Is there a role for AGA serology in clinical gastroenterology practice?

The identification and testing for AGA enabled the improved detection and management of patients with celiac disease. As our understanding of the pathogenesis and spectrum of gluten-related disorders improved, more accurate diagnostic testing became available for celiac disease. It is interesting to note that there is a wide range of conditions represented in the category of abnormal AGA testing. It should be acknowledged that there is a relatively high prevalence of these antibodies in the normal population (4%) (43). Thus, some associations may, in fact, reflect a sampling error. However, a proportion of patients with IBS (negative tTG, with or without borderline enteropathy [Marsh I]) may respond symptomatically to gluten exclusion (6,10). Thus, although AGA tests are no longer routinely recommended for the diagnosis of classical celiac disease because of their lower sensitivity and specificity, they may prove to be useful in gluten-sensitive patients with a clinical presentation of IBS. However, further investigation is warranted before firm recommendations can be made regarding the use of AGA serology for the diagnosis of gluten sensitivity.

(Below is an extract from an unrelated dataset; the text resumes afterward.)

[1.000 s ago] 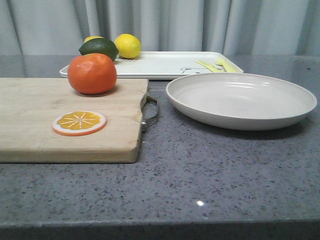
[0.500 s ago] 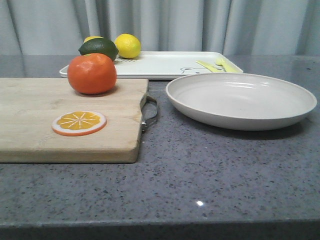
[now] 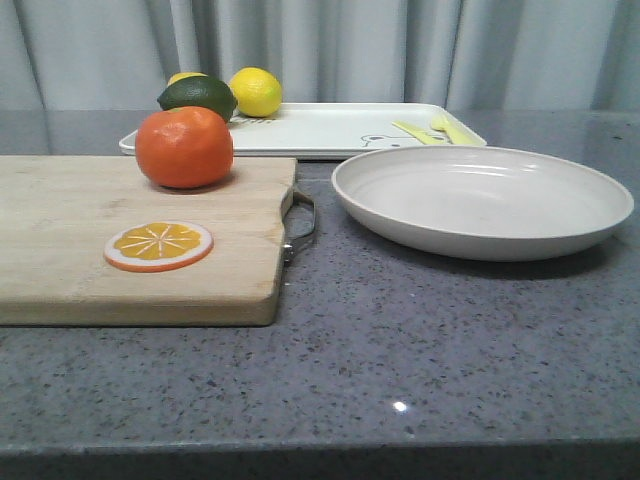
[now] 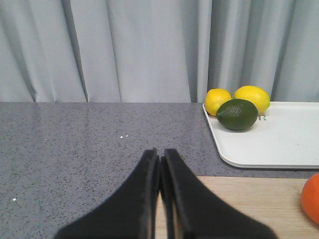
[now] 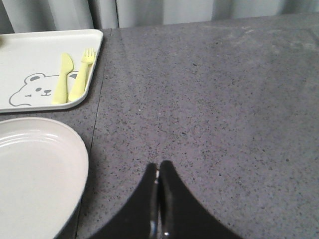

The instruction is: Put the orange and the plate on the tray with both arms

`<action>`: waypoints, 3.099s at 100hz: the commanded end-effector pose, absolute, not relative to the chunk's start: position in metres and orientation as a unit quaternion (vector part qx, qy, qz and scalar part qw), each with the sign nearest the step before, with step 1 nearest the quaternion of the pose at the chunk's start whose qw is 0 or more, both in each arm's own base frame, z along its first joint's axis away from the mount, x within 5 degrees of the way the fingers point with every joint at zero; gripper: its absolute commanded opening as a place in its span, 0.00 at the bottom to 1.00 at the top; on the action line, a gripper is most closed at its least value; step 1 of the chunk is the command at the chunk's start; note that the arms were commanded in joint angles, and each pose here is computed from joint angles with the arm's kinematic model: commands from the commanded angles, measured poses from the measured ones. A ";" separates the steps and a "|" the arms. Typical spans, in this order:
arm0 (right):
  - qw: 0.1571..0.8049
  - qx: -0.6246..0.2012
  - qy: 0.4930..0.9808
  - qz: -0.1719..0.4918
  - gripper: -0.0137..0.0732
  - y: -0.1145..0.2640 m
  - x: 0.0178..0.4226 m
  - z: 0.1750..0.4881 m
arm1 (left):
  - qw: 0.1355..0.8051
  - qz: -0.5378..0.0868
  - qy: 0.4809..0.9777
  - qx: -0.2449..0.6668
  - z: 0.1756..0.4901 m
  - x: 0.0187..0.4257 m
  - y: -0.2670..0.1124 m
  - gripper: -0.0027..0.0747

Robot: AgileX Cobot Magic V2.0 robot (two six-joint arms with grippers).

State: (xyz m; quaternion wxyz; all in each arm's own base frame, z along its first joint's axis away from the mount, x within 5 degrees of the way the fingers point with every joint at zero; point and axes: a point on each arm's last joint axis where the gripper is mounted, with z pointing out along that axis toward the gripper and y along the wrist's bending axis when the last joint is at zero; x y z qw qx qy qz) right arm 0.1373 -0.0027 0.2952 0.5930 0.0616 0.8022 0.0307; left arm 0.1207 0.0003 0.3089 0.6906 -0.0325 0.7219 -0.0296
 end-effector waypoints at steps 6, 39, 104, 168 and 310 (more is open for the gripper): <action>0.653 0.052 0.755 0.031 0.08 -0.003 0.141 0.318 | 0.708 -0.035 0.704 -0.039 0.333 0.133 0.001 0.10; 0.643 0.053 0.764 0.030 0.08 -0.003 0.141 0.315 | 0.684 -0.063 0.727 -0.009 0.346 0.167 -0.013 0.64; 0.651 0.052 0.757 0.031 0.08 -0.003 0.141 0.317 | 0.482 -0.172 0.852 0.111 0.362 0.265 -0.114 0.80; 0.652 0.052 0.756 0.031 0.08 -0.003 0.141 0.317 | 0.344 -0.171 0.912 0.142 0.326 0.326 -0.161 0.80; 0.652 0.052 0.756 0.031 0.08 -0.003 0.141 0.317 | 0.352 -0.252 0.846 0.312 0.355 0.292 -0.313 0.51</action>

Anti-tTG testing is highly sensitive and specific for celiac disease, and remains the single serological test of choice for diagnosing and screening for celiac disease. Although the various commercial assays have different parameters, overall, they perform fairly well at detecting celiac disease. It is important to keep in mind that tTG antibody levels fluctuate and depend on the degree of intestinal damage. Thus, a negative test is possible in a patient with minimal pathology (ie, Marsh I lesion) and does not necessarily rule out milder forms of celiac disease. Repeat testing may provide significant clinical insight and help decide the appropriate timing for a biopsy or monitoring dietary compliance.

Perhaps a parallel can be drawn between the diagnostic approach to celiac disease, as a gluten-related disorder, and other multisystem inflammatory diseases with autoimmune components such as RhA. For instance, rheumatologists recognize that RhA may manifest primarily by virtue of its effects on the joints. However, it is a systemic disease with various serological markers; the most recently adopted classification criteria (44) incorporate these markers. It may be useful to consider a similar approach to celiac disease, based on fulfillment of a number of diagnostic criteria that include typical symptoms, positivity of serology at high titre, enteropathy and response to a gluten-free diet (45).